[ASSIGNMENT]
Use the entries below and reproduce exactly the lines from the one containing "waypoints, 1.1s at" down to the one containing "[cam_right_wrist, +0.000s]", both of them included.

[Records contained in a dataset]

* * * * * * *

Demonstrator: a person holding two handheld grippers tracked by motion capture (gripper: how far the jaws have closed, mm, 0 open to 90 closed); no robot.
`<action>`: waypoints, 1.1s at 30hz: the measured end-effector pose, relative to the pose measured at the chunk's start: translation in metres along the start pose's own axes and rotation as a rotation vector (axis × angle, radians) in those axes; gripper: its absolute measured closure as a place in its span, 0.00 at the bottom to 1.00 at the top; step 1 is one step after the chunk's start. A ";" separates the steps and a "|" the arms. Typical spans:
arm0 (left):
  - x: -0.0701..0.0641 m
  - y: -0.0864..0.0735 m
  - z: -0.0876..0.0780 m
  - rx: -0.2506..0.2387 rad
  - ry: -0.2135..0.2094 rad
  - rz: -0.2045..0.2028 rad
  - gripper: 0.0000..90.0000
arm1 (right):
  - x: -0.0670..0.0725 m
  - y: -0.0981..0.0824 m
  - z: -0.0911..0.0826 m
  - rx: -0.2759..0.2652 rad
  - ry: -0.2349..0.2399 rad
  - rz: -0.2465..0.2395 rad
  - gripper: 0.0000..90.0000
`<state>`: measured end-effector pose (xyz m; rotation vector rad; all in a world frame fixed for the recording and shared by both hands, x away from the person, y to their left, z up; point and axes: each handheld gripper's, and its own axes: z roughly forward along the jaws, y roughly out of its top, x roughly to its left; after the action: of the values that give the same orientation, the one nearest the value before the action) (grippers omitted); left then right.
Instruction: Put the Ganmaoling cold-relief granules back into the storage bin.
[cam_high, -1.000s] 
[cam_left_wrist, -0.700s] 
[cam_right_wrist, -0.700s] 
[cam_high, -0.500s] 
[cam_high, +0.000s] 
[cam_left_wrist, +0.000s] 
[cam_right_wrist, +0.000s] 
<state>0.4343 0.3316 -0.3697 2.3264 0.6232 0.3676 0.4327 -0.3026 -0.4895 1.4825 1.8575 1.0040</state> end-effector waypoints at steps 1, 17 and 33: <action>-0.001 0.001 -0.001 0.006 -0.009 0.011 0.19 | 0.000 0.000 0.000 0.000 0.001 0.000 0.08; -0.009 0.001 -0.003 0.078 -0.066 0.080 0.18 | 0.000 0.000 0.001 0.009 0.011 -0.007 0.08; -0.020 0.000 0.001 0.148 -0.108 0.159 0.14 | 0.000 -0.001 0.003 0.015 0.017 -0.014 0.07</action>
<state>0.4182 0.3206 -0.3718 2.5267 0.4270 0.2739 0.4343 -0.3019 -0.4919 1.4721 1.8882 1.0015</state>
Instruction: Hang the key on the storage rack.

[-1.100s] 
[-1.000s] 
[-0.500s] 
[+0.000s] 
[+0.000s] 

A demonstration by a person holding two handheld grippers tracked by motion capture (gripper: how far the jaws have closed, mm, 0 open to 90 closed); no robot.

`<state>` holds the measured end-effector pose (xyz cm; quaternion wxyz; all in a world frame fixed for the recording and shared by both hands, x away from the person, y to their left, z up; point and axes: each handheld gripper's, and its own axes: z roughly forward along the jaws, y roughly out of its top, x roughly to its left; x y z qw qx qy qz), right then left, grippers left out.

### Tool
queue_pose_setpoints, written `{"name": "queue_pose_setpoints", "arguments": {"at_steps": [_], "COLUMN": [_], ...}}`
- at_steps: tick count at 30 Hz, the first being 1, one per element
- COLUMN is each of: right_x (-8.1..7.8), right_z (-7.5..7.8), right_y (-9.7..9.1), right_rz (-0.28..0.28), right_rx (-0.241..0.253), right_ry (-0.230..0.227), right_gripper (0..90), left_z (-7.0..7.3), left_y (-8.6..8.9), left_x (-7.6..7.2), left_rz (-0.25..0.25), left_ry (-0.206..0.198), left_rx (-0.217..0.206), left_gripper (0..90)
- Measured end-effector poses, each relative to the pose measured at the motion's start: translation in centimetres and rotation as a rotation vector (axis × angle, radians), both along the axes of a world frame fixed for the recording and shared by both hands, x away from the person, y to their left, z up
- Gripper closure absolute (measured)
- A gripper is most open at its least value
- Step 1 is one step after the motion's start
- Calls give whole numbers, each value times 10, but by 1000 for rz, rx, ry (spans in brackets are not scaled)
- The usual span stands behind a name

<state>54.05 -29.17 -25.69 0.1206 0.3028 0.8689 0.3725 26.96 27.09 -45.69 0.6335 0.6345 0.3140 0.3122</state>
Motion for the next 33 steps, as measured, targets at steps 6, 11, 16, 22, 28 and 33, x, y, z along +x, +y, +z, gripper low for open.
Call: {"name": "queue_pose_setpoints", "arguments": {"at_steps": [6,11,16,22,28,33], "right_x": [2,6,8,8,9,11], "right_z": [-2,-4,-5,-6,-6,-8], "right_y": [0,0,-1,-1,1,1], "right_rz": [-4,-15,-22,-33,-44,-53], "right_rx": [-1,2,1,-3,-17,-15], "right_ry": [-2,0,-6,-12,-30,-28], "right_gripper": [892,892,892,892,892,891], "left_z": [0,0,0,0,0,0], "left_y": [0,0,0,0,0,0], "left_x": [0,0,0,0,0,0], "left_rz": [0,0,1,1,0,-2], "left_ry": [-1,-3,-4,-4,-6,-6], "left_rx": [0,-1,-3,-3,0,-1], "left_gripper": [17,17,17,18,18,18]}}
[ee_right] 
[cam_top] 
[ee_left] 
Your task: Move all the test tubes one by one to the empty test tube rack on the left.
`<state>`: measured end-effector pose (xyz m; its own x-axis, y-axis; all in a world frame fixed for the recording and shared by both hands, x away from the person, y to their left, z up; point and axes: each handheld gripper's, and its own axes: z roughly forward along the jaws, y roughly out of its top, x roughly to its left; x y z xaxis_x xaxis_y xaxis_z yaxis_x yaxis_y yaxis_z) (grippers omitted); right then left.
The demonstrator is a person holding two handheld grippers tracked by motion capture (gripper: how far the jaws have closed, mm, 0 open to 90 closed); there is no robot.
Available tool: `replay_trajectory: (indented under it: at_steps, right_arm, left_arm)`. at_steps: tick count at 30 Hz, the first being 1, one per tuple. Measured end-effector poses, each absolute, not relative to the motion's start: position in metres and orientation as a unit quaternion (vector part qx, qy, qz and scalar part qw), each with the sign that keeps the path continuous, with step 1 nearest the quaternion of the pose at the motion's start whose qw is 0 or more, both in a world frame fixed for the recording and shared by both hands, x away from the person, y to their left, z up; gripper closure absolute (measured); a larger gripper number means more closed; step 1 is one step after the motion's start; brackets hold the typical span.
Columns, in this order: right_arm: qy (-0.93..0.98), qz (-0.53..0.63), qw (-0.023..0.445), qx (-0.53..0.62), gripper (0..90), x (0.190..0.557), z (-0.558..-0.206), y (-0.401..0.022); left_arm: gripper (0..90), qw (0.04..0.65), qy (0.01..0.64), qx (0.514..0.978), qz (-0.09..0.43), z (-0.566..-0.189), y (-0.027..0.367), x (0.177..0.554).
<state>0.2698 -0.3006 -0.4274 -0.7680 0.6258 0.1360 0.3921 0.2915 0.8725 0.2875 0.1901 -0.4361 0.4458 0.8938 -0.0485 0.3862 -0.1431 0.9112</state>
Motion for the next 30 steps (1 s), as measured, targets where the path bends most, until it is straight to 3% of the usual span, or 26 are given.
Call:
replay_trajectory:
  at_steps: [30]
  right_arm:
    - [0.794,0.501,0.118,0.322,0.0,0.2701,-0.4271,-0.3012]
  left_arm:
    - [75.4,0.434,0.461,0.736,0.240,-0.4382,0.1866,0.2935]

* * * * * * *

[EXPECTED ANSWER]
`<action>`: waypoints, 1.1s at 30hz: the measured end-effector pose, relative to the pose measured at the chunk's start: translation in metres along the start pose's own axes and rotation as a rotation vector (axis × angle, radians) in those axes; gripper: its absolute measured closure as a place in its span, 0.00 at the bottom to 1.00 at the top; step 1 is one step after the chunk's start. A ";" separates the steps and a "|" the arms. Typical spans:
arm0 (left):
  - x: -0.0701..0.0641 m
  - y: -0.0864..0.0735 m
  - z: -0.0876..0.0780 m
  - rx: -0.2506..0.2387 rad
  - ry: -0.2135..0.2094 rad
  - rz: -0.2045..0.2028 rad
  - gripper: 0.0000..90.0000
arm1 (right):
  - x: -0.0670..0.0725 m
  - y: -0.0981..0.0824 m
  - z: -0.0911..0.0826 m
  - rx: -0.2759..0.2652 rad
  - ry: -0.2349..0.2399 rad
  - rz: -0.2465..0.2395 rad
  - gripper: 0.0000..90.0000
`<state>`: measured end-effector pose (xyz m; rotation vector rad; all in a world frame fixed for the recording and shared by both hands, x away from the person, y to their left, z up; point and axes: each handheld gripper's, and its own axes: z roughly forward along the jaws, y roughly out of its top, x roughly to its left; after the action: of the values that give the same orientation, the one nearest the value before the action) (grippers omitted); left then right.
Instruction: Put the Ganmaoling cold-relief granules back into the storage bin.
[cam_high, -1.000s] 
[cam_left_wrist, -0.700s] 
[cam_right_wrist, -0.700s] 
[cam_high, -0.500s] 
[cam_high, +0.000s] 
[cam_left_wrist, +0.000s] 
[cam_right_wrist, +0.000s] 

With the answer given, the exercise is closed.